E qui si pone la questione dell’insegnamento della religione. Da 30 anni nelle nostre scuole è
stato introdotto l’Insegnamento della Religione Cattolica (IRC): la decisione fu assunta nell’ambito
del nuovo concordato firmato dall’on. Craxi, per l’Italia, e dal card. Casaroli, per la Santa Sede. Non
mancano gli aspetti problematici: la non obbligatorietà è spesso divenuta disimpegno rispetto al lavoro
scolastico; la selezione del personale docente è lasciata all’Autorità ecclesiastica, che così svolge
funzioni di competenza statale; ma soprattutto manca all’insegnamento della Religione Cattolica lo
statuto di tutte le discipline scolastiche con un oggetto (il programma) e una didattica che sono le
caratteristiche di tutte le altre discipline: obbligatorietà, nomine dei docenti attraverso graduatorie
pubbliche, indicazioni programmatiche a livello ministeriale tenendo conto della recente normativa
sull’autonomia; una valutazione degli esiti formativi. L’insegnamento, infine, comporta una elaborazione
scientifica, di cui il docente si assume la responsabilità. A questi problemi si fa fronte, come
capita spesso nella Pubblica Amministrazione del nostro Paese, con la buona volontà, il buon senso di
chi opera, per cui non mancano esempi validissimi di esperienze didattiche significative, che tuttavia
non risolvono le questioni normative. In occasione della strage di Parigi, rappresentata anche come
scontro di religioni, è stato rilevato che se la prima funzione della scuola è abituare le coscienze all’uso
critico della ragione (e non solo - per quanto importante sia - la preparazione al mondo del lavoro),
non è possibile non chiedersi come si possa pensare che questo uso critico venga appreso ed esercitato
all’interno di una cultura limitata e provinciale qual è, oggi, quella che ignora la moltitudine delle diversità,
comprese quelle religiose. Così il prof. Paolo Scarpi, presidente del corso di laurea magistrale
in Scienze delle religioni dell’università di Padova, propone l’ora obbligatoria di storia delle religioni
a scuola introducendo la Storia delle religioni quale materia curriculare nella scuola italiana, senza che
in alcuno modo questa diventi una materia alternativa all’insegnamento della religione cattolica (Irc).

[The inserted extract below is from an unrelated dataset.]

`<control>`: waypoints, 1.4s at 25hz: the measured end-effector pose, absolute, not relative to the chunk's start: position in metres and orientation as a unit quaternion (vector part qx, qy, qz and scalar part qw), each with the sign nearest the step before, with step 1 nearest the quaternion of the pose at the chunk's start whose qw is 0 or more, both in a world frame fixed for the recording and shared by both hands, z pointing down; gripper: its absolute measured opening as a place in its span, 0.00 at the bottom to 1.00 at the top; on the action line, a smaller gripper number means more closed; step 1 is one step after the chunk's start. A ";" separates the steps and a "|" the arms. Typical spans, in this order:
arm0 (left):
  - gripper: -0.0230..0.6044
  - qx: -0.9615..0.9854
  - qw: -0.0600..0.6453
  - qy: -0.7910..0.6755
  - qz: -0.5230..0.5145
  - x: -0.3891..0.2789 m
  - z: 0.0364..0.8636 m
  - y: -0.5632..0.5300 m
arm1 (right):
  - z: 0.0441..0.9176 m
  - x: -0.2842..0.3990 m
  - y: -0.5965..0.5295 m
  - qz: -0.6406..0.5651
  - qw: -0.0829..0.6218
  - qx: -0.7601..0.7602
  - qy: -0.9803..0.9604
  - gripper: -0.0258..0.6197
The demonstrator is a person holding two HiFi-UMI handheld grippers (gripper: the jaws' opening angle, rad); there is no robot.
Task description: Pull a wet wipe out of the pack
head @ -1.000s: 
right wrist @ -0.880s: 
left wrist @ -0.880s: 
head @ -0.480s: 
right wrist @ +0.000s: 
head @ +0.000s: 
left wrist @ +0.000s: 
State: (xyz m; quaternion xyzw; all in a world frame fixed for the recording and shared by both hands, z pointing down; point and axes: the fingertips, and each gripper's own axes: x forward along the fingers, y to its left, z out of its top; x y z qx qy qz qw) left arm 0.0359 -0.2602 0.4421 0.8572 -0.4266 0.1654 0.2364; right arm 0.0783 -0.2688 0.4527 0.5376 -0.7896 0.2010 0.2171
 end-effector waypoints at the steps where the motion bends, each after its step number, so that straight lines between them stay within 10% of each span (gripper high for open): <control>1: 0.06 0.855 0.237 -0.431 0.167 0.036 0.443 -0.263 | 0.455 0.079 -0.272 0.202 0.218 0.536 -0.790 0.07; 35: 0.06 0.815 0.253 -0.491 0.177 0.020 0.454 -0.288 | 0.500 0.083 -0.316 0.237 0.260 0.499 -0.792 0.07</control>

In un momento così delicato e grave, nelle scuole una materia curriculare come la Storia delle religioni
potrebbe essere un utile e importante strumento di sensibilizzazione per imparare ad affrontare il
rapporto con le differenze culturali. Può essere uno strumento per affrontare il dialogo all’interno di
una prospettiva multiculturale e può anche essere uno strumento per aprire le menti all’accettazione
delle differenze, senza per questo ricorrere alla violenza, smascherando insieme le strumentalizzazioni
della sensibilità religiosa, e aiutando infine a distinguere tra ciò che può essere chiamato religione e
ciò che con tale termine ha poco a che fare. Il prof. Scarpi conclude: “Insegnare le religioni in forma
monografica serve a poco, anche se può essere un utile esercizio erudito; insegnare quelle che possono
essere chiamate religioni attraverso la comparazione e la storia, dal loro formarsi alle loro trasformazioni,
comprendendo i rispettivi imprestiti, può aiutare molto, soprattutto a rispettarsi: e non sarebbe
poco”. Il superamento dell’IRC con l’insegnamento obbligatorio della Storia delle religioni, organizzato
secondo tutti gli aspetti di una didattica scientifica e affidato a docenti con adeguata preparazione
accademica, oltre a costituire il definitivo approdo al chiarimento dei compiti di Stato e Chiesa nella
scuola, sarebbe un contributo essenziale per la diffusione della cultura religiosa nel nostro Paese.
Gerardo Pagano
* Riprendo i temi di una conferenza tenuta il 6 febbraio 2015 all’Università della Terza Età a Soverato.